Tra l’altro, questi termini appaiono obsoleti e rappresentano un ipotetico e auspicato mondo dell’informazione novecentesco. Piuttosto, visto che non ci sono più divisioni in classi sociali rappresentate da partiti e organizzazioni o rappresentanti legittimati e conosciuti, si parla di informazione ‘inside-out’ (dall’interno di istituzioni arroccate) e informazione ‘outside-in’ vale a dire da chi vuole incidere collettivamente sulle decisioni. Ne hanno parlato tra gli altri John Hagel e John Seely Brown. In un mondo sempre più complesso e con conoscenze settorializzate, non si riesce a conoscere alcuna verità e, senza la verità, persino seguire una qualsiasi etica diventa problematico. L’informazione è solo dal dentro al fuori, mentre la torre eburnea in cui si sono raccolti coloro che la propagano è impermeabile a chi cerca di inviare messaggi. Non dimentichiamo che, senza informazione, anche chi sta ‘dentro’ le cittadelle del potere, diventa sempre più cieco e stupido.

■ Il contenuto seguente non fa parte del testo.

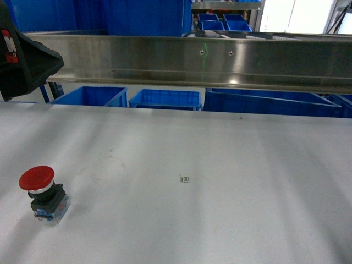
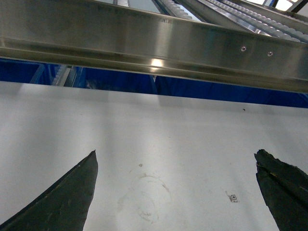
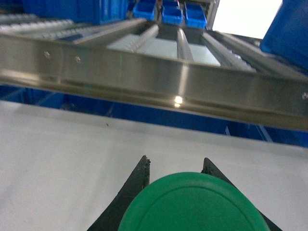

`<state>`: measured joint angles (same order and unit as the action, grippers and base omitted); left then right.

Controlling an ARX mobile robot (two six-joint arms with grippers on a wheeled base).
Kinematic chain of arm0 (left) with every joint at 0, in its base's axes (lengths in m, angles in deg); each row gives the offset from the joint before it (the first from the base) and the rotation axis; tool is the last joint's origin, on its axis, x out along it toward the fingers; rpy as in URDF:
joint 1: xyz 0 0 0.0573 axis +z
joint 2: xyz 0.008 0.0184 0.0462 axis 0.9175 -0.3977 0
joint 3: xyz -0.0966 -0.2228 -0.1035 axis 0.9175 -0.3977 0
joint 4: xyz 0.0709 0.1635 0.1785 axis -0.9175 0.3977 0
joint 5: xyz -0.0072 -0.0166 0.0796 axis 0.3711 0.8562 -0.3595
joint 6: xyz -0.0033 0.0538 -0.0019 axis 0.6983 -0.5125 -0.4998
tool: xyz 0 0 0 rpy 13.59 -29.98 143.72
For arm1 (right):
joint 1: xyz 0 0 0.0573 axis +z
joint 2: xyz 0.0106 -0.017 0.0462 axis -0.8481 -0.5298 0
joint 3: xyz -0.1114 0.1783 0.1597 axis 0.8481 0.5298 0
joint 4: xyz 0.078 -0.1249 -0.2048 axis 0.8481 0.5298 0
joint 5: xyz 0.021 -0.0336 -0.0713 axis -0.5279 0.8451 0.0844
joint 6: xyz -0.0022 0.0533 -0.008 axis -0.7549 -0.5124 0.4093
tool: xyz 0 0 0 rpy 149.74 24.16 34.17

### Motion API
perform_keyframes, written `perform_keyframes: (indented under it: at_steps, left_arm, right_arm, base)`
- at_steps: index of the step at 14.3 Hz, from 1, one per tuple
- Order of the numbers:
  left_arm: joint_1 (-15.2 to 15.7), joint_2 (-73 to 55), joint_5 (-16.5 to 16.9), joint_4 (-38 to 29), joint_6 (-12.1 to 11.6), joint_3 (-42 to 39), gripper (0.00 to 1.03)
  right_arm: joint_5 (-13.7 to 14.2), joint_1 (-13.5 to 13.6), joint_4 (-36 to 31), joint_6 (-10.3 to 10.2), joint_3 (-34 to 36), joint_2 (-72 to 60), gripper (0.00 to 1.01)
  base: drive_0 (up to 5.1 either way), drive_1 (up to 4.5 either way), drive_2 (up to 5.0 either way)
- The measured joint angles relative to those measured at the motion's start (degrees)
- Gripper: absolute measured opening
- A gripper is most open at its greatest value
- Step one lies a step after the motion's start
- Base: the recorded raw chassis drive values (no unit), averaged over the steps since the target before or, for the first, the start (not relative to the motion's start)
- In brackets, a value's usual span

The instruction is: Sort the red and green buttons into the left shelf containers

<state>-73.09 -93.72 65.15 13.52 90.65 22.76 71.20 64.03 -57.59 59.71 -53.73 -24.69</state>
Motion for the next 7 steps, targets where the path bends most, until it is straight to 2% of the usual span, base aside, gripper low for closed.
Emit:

Sono state ulteriormente ridotte le istituzioni più solide e legittime che permettevano ai cittadini di fare sentire la propria voce in modo efficace. Si è imparato, sviluppando e applicando tecniche comunicative sempre più efficaci ed elaborate, a frammentare le informazioni moltiplicandole a dismisura al fine di dare rilevanza solo a quelle opportunamente selezionate da chi è in grado di farlo. Io stesso ho giudicato necessaria questa operazione al tempo dell’emergenza pandemica. A differenza di altri, più incoscienti, dal primo momento ho denunciato il pericolo che, una volta applicate queste tecniche e costruite le strutture che le applicano, sarebbe stato difficile tornare indietro. Altri che l’avevano capito come me, ne hanno invece approfittato. Le opinioni contrarie – in una condizione di apparente tolleranza dell’opposizione e di assoluta libertà di informazione – sono state e sono tuttora lasciate circolare al solo fine di rinforzare i messaggi più forti, banalizzando, se non proprio irridendo, le voci fuori dal coro che si intendono contrastare. Se il ritornare a un’informazione più trasparente e libera sarebbe stato comunque difficile, la guerra in Ucraina e ora in Palestina stanno rendendo impossibile il ritorno a un’informazione e a una politica trasparente alleggerita dei pregiudizi o con i pochi inevitabili chiaramente dichiarati. Riusciremo a uscire dal gorgo che ci sta risucchiando?